Nunca lo sabré. Tras veinte años aún no he podido
encontrar la respuesta. Finalmente decido contarlo quizá, para empezar a
olvidarlo y así, en el futuro, no poder recordarlo. Son muchos los detalles que
he olvidado desde aquel día en un hotel a las afueras de Barcelona. No es algo
que me preocupe en exceso, todo lo que no recuerde puede ser inventado, de
forma que podré viajar de la realidad a la ficción sin saber por momentos dónde
estoy. Lo que ahora sigue son sus palabras, o lo que queda de ellas.
Mi madre se casó al
poco de saber que estaba embaraza del que iba a ser el primero de sus hijos.
Yo. En aquel entonces parecía imposible criar un hijo fuera del matrimonio y su
madre, la que fue mi abuela, jamás lo habría aceptado. Después, vinieron dos
más. Y se fue alguno que otro, como mi padre, que pronto decidió que eso no era
lo suyo. Jamás volvió. No puedo decir que sea algo que no me atormentara
durante buena parte de mi infancia, pero con el paso del tiempo llegué a
comprender que fue lo mejor. Crecí en un
ambiente de esos que llaman normal. Las familias, como hoy sigue ocurriendo, se
clasificaban en función del nivel de ingresos que cada mes entraba por la
puerta de casa. La mayoría de ellas, trataba de llegar al segundo grupo, el de
la clase media, pero eran muchos los meses en los que a nosotros nos era imposible
encajar en él. La verdad es algo que me
importa aún menos que el haber dejado de ver a mi padre al mismo tiempo en el
que descubrí que no pasaba absolutamente nada si me encerraba en el baño,
cuatro veces por día, para masturbarme pensando en la mujer de turno que veía
en las revistas del quiosco de abajo. Con algunas de ellas soñaba iba a casarme. No era capaz de comprender
que ya no era sólo una cuestión de edad o de las gafas enormes sin las cuales
no era capaz de verme la punta de los pies. Era, como descubrí al cabo de unos
cuantos años, de estatus. Ésta es la
forma estúpida de cómo llaman ahora a que la gente con dinero suele encontrarse
con la gente que tiene aún más dinero.
Ordenar todos los apuntes que él dejó no resulta nada
fácil. Más aún cuando la mayoría no tienen ni tan siquiera fecha. El día que apareció
en mi casa con una enorme caja repleta de papeles y apuntes en sucio no entendí
muy bien por qué había yo de guardarlos, aunque finalmente accedí a bajarlos al
trastero donde han permanecido hasta hoy. Recuerdo que aquel día era muy
temprano, hacía poco que había decidido mudarme a Barcelona con mi mujer. A
ella nunca le gustó Madrid, y no paraba de suplicarme que pidiera el traslado a
la delegación que el periódico tenía allí. Al cabo de unos meses mi jefe accedió.

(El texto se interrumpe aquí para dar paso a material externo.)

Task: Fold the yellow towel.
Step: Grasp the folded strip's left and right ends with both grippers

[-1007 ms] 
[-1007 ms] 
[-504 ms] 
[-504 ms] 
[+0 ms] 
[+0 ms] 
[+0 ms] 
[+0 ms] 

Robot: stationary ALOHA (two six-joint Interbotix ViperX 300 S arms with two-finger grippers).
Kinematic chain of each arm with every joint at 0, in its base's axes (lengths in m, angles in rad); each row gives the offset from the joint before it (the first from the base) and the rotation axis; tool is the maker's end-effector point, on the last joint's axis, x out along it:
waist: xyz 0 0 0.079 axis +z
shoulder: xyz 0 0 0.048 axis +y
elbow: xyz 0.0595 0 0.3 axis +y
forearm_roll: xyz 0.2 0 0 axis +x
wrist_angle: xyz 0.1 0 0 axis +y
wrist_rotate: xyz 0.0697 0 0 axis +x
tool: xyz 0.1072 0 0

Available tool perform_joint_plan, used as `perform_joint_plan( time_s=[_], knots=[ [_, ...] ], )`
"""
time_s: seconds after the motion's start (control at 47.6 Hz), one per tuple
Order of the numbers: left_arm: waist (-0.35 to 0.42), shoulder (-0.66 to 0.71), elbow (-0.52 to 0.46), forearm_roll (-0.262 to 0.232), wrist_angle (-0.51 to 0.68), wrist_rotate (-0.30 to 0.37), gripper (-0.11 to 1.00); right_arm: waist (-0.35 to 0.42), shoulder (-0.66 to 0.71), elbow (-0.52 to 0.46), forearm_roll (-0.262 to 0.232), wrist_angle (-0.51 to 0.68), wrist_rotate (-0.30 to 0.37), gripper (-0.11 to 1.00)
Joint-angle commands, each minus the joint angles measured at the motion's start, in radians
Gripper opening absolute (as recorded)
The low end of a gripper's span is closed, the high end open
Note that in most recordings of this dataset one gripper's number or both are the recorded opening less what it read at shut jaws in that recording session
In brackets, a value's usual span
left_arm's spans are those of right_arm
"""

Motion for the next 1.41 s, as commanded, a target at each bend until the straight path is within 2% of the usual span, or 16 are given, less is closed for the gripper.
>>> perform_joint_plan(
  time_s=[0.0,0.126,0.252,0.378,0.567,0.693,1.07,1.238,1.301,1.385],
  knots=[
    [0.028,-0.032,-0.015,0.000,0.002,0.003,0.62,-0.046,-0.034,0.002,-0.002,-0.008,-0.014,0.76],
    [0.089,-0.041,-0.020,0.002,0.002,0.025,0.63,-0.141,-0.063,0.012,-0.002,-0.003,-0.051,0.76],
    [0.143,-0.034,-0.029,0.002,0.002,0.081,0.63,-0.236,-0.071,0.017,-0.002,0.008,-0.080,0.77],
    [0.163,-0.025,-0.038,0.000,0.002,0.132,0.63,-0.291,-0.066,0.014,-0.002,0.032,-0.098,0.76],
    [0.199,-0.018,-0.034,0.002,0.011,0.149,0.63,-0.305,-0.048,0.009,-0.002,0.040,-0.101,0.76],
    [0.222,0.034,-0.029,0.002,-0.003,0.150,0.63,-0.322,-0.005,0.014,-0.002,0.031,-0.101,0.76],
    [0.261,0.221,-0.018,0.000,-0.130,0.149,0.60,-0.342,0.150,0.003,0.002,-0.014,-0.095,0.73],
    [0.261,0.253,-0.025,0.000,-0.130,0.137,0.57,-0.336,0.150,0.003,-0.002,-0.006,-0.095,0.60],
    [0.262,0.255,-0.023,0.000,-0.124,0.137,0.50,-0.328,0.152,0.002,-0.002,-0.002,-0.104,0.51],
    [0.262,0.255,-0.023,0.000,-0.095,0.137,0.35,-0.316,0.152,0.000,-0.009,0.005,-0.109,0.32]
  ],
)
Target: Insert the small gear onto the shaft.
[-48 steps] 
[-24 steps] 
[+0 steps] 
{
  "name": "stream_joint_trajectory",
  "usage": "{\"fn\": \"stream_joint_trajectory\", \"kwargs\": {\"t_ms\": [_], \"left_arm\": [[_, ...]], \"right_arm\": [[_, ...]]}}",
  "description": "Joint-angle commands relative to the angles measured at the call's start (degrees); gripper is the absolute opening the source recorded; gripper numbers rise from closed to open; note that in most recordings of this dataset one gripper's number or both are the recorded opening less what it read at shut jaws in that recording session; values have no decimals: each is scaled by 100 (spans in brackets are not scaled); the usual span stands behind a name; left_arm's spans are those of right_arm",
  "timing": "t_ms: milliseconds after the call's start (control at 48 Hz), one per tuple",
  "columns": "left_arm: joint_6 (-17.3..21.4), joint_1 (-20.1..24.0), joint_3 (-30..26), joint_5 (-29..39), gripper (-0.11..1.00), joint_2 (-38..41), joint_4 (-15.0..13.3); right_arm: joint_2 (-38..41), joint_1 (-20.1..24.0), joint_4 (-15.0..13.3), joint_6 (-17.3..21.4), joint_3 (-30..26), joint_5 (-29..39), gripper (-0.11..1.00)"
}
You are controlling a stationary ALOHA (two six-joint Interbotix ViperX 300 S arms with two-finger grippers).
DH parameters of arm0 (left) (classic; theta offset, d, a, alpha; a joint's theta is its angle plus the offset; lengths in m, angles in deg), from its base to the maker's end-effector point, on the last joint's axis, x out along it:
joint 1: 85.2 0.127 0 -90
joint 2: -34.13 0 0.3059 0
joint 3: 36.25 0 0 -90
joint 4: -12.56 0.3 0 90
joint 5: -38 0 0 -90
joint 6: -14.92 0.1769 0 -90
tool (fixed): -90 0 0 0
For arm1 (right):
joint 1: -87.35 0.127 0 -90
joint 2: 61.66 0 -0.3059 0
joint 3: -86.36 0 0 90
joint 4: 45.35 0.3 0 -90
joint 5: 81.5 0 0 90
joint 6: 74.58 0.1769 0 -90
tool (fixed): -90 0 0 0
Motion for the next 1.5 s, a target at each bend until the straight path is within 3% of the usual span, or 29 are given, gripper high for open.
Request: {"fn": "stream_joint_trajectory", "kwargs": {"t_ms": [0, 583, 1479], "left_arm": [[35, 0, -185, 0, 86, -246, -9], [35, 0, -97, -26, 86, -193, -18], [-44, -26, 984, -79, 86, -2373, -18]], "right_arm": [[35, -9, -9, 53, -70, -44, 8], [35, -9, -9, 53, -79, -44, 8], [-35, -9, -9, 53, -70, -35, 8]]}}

No teníamos una relación especialmente buena, pero llegaba puntual cada mañana
y eso parecía gustarle. Era, como decía, temprano, ese día no fui a trabajar
porque una gripe me había dejado sin las ganas suficientes de levantarme. De
forma que llamé a la oficina antes de mi hora de entrada y dejé un mensaje.
Después no pude dormirme, pero seguí allí, en la cama, viendo como los efectos
de la gripe parecían disminuir cada minuto. El placer comenzaba a ser intenso
cuando de pronto escuché el sonido del timbre. Dudé si levantarme o dejarlo
pasar, finalmente accedí a ver quién osaba joderme ese momento con tanta
insistencia. Descolgué el teléfono de la puerta con la intención de aplacar
tanto ímpetu cuando de repente escuché su voz. Eran muchos los años sin
hacerlo, pero estaba seguro de que era él. ¿Cómo diablos me encontró? Es algo
para lo cual tampoco tengo respuesta.